→ EXERCISE BRIEF
From the entries below, output the line with "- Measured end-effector" and each following line up to and including the line with "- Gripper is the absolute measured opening", exactly as written.

*** DATASET Section Begins ***

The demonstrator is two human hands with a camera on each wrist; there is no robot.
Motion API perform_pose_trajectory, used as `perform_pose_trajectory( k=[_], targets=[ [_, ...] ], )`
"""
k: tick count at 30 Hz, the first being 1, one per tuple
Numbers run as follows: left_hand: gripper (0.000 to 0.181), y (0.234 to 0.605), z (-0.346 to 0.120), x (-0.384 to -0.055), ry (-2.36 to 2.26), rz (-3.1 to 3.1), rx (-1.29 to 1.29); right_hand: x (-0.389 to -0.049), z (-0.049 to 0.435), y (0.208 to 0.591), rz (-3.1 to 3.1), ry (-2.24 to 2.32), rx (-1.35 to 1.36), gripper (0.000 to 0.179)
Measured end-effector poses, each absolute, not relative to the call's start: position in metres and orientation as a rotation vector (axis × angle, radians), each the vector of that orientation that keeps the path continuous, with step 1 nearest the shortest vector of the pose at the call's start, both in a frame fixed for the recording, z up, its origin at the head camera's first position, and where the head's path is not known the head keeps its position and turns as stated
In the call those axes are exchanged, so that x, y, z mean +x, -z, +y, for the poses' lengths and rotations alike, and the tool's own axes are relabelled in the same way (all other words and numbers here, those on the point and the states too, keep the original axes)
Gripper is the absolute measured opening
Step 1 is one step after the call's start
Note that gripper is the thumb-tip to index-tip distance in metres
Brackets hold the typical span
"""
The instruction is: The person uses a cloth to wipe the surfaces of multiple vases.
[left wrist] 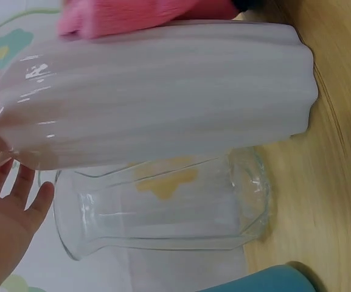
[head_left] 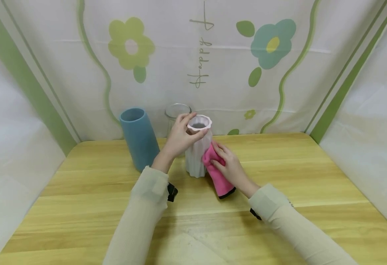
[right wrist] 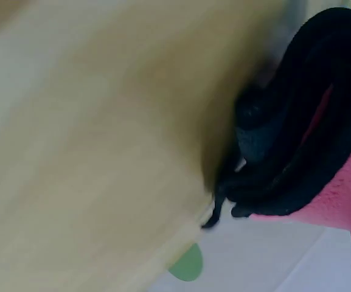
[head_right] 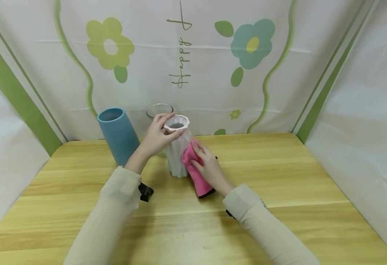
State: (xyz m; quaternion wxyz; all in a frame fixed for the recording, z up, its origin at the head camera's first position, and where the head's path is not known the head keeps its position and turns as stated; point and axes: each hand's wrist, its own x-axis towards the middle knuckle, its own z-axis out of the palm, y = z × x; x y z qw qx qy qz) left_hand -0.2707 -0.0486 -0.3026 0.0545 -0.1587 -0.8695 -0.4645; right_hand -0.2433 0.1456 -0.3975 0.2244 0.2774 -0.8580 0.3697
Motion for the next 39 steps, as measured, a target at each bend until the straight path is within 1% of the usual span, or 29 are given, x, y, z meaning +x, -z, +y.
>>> perform_pose_trajectory(
  k=[10,17,26,32,39],
  targets=[
    [0.073,0.299,-0.050,-0.272,1.371,-2.694,-0.465,-0.243,0.148,0.406,-2.459,-1.058,0.744,0.053],
    [0.073,0.300,-0.052,-0.271,1.449,-2.708,-0.502,-0.246,0.145,0.390,-2.342,-1.099,0.724,0.052],
    [0.071,0.302,-0.054,-0.272,1.498,-2.700,-0.590,-0.249,0.139,0.367,-2.249,-1.189,0.769,0.050],
    [0.069,0.305,-0.055,-0.272,1.585,-2.638,-0.645,-0.248,0.141,0.375,-2.305,-1.127,0.740,0.051],
    [0.066,0.306,-0.055,-0.271,1.579,-2.612,-0.604,-0.248,0.145,0.395,-2.388,-1.076,0.761,0.051]
  ],
)
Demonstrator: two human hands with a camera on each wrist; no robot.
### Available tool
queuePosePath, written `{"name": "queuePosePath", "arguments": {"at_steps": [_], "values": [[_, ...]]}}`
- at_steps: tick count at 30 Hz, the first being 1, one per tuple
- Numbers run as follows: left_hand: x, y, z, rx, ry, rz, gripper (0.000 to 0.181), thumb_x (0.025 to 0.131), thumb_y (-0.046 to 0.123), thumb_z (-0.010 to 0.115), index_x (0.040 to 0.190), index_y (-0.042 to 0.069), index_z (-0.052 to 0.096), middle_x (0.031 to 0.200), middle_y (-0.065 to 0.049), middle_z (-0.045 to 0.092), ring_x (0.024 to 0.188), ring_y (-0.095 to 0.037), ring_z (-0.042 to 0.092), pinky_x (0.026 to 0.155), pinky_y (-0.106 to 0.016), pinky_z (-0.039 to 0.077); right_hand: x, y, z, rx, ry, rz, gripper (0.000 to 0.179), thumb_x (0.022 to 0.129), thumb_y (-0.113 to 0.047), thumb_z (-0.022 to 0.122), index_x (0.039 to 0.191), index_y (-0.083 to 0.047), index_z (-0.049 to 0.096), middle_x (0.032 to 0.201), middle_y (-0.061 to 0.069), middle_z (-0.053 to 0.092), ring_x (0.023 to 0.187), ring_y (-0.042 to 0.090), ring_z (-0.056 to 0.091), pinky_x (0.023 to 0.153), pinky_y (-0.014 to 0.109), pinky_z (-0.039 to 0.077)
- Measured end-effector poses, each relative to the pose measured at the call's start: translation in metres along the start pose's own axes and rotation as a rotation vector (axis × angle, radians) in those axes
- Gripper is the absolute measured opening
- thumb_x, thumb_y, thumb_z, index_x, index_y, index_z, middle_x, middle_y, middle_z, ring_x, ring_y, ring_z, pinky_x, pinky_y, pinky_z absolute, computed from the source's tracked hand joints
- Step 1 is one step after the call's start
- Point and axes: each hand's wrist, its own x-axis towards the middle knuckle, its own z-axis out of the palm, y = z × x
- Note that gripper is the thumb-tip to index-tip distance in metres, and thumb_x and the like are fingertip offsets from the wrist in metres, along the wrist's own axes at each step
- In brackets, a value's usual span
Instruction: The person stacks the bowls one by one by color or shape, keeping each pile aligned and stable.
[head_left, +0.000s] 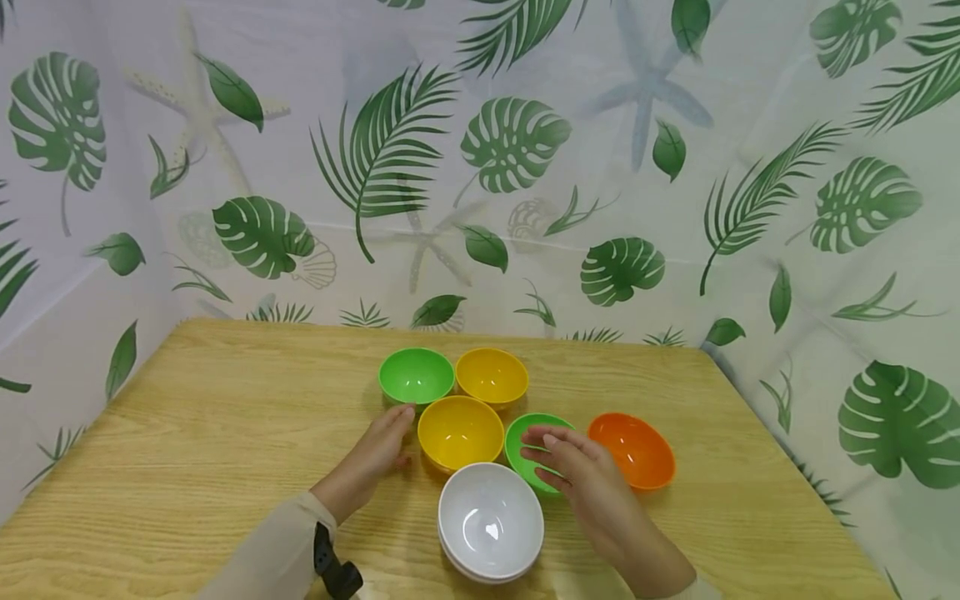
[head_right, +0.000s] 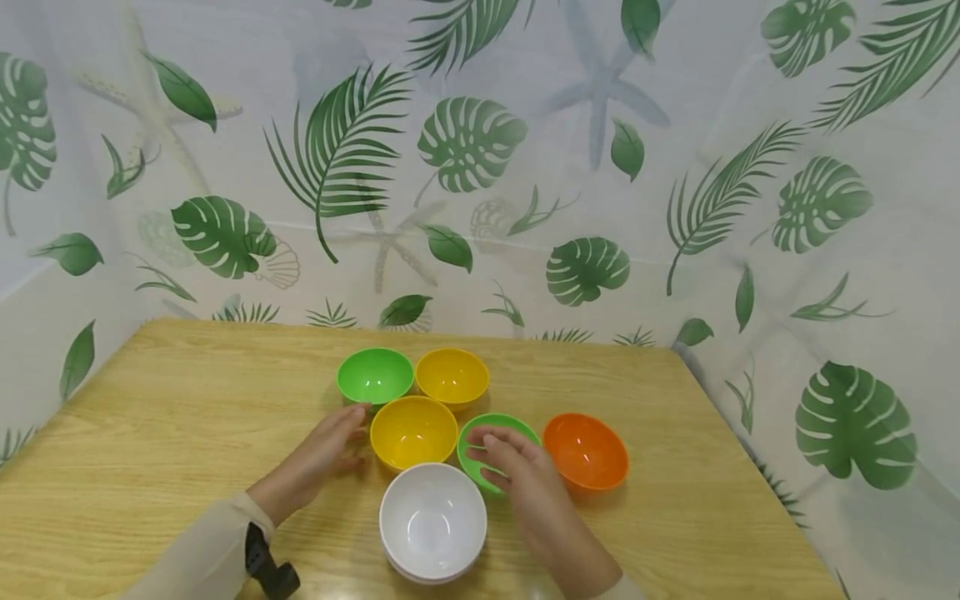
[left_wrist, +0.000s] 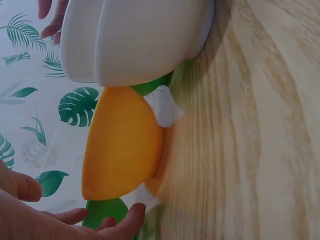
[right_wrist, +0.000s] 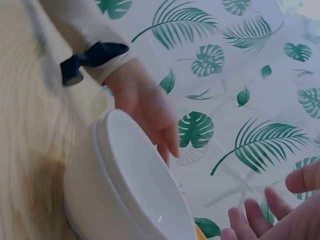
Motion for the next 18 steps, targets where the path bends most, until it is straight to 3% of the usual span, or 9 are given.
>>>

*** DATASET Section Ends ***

→ WRITTEN ANSWER
- Measured end-effector poses, each relative to the pose measured at the call's start: translation in metres along the start pose's own axes and rotation as a rotation vector (axis × angle, radians) in those axes
- Gripper is the absolute measured opening

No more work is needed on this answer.